Records for the exercise:
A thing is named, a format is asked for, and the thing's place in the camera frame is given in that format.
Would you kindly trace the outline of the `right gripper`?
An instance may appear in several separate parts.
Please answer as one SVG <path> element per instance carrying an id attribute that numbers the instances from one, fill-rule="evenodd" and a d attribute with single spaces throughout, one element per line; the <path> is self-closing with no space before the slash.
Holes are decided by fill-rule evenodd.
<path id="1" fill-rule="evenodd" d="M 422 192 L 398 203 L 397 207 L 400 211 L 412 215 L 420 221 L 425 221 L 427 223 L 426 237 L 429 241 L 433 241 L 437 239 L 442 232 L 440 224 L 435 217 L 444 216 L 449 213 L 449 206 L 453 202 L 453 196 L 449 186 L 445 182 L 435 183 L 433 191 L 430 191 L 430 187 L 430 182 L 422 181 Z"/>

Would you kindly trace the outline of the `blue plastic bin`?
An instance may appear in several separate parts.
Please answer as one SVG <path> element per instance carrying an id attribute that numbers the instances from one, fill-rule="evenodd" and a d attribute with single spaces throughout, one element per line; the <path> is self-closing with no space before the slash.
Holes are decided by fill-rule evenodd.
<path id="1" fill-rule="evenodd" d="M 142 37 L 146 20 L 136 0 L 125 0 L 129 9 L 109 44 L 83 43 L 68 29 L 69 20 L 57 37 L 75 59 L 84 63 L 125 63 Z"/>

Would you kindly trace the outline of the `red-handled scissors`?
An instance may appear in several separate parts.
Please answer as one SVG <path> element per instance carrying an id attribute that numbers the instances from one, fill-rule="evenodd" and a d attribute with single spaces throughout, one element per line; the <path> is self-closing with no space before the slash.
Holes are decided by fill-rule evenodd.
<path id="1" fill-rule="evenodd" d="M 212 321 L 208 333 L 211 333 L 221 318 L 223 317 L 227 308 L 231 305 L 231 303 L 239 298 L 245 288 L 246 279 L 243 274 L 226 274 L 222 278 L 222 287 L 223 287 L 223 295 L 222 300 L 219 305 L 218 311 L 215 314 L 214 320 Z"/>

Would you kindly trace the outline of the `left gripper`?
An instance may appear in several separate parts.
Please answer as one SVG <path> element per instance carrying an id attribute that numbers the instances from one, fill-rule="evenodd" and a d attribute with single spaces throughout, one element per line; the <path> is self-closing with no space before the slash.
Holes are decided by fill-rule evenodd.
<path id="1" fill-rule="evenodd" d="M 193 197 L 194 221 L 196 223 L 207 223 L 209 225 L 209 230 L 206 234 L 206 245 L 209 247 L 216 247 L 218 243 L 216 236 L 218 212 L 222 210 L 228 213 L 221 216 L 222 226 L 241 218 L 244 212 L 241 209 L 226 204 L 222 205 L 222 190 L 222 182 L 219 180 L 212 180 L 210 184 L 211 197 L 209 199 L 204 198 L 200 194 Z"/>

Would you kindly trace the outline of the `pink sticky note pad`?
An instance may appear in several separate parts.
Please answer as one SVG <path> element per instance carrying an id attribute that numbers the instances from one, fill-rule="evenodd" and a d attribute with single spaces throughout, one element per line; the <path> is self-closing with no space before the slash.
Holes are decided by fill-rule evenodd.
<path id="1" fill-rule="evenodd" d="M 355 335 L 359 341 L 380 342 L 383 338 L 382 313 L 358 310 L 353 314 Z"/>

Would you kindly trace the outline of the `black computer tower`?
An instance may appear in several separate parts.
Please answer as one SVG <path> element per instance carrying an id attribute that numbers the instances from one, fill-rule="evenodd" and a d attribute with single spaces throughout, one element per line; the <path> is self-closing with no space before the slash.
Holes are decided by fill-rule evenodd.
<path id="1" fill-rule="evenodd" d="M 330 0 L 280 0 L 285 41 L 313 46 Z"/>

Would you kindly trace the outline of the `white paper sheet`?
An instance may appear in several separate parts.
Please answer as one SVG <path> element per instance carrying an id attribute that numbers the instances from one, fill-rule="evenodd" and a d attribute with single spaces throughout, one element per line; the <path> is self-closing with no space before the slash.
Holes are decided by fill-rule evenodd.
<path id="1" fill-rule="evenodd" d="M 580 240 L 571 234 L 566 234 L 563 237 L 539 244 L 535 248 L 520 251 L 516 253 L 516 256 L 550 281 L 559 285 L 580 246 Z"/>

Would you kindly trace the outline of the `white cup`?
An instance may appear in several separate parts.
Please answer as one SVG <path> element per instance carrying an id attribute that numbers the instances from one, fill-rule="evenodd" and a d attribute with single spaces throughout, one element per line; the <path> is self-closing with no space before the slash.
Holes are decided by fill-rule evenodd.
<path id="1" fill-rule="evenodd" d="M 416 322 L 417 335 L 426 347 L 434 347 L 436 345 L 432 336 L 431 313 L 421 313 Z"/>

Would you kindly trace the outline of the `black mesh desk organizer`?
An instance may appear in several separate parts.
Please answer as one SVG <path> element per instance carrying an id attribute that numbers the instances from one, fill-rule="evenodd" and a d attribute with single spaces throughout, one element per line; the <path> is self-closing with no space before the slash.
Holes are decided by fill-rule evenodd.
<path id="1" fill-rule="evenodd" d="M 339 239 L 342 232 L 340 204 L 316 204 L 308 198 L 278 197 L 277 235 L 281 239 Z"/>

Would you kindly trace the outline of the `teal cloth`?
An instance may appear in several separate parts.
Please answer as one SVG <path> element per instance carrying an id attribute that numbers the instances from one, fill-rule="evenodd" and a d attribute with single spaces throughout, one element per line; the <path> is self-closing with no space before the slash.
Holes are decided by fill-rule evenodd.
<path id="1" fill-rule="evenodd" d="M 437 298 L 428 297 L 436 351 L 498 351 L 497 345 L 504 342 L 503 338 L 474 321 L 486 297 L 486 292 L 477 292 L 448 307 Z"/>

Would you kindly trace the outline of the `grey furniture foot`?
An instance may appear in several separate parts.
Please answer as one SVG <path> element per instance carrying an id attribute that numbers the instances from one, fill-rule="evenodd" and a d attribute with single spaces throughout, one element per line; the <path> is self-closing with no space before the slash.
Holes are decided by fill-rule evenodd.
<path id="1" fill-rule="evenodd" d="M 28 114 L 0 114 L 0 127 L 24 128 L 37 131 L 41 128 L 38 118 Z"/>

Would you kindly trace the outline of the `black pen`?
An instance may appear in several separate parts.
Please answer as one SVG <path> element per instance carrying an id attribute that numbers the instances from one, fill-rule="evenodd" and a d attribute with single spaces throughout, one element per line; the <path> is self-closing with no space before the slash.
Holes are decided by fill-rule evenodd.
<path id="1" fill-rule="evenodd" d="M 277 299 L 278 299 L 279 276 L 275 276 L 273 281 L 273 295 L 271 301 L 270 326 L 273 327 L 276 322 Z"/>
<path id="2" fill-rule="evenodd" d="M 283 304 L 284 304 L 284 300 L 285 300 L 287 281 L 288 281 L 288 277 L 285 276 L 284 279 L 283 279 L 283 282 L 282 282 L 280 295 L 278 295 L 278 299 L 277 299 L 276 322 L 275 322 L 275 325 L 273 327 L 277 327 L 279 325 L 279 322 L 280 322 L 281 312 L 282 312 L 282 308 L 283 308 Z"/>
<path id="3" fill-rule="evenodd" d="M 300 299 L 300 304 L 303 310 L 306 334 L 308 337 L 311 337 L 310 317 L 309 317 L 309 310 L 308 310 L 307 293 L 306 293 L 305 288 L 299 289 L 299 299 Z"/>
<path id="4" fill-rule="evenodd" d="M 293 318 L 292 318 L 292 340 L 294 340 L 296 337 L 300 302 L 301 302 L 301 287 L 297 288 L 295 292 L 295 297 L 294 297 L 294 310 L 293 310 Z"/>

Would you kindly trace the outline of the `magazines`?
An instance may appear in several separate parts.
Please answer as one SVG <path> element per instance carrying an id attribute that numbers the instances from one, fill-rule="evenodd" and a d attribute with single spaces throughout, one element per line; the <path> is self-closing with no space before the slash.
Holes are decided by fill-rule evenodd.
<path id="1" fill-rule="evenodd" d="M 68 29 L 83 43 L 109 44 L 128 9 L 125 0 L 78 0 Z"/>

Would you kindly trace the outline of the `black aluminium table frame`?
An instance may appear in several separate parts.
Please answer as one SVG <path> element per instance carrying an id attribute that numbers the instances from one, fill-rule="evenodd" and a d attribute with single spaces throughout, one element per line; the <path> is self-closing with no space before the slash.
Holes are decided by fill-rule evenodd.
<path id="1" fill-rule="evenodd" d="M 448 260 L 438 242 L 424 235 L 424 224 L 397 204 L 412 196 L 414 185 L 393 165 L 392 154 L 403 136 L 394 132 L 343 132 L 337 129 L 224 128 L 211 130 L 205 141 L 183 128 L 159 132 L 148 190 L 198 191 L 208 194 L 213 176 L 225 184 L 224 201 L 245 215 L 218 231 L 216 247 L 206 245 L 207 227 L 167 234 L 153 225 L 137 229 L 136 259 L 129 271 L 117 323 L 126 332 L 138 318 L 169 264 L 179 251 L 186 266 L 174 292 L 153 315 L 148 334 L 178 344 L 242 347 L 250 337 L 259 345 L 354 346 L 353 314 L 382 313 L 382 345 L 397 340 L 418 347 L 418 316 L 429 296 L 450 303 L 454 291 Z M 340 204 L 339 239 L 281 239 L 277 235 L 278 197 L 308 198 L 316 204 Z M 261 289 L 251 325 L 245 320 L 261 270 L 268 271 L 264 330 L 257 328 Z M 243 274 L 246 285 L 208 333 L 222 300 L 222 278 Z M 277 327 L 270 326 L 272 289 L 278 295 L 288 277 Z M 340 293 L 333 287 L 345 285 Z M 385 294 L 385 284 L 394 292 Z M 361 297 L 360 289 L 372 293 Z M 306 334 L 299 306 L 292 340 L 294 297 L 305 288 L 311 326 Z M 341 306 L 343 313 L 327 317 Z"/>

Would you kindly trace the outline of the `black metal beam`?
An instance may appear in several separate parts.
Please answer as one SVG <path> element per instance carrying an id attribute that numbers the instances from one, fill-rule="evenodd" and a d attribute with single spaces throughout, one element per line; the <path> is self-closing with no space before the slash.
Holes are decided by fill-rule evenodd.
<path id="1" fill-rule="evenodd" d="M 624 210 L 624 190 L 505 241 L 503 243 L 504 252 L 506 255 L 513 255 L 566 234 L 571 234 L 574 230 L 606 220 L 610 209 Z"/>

Assignment:
Say how many lines of the entries hold the string "black". Nothing but the number should be given.

Task response:
5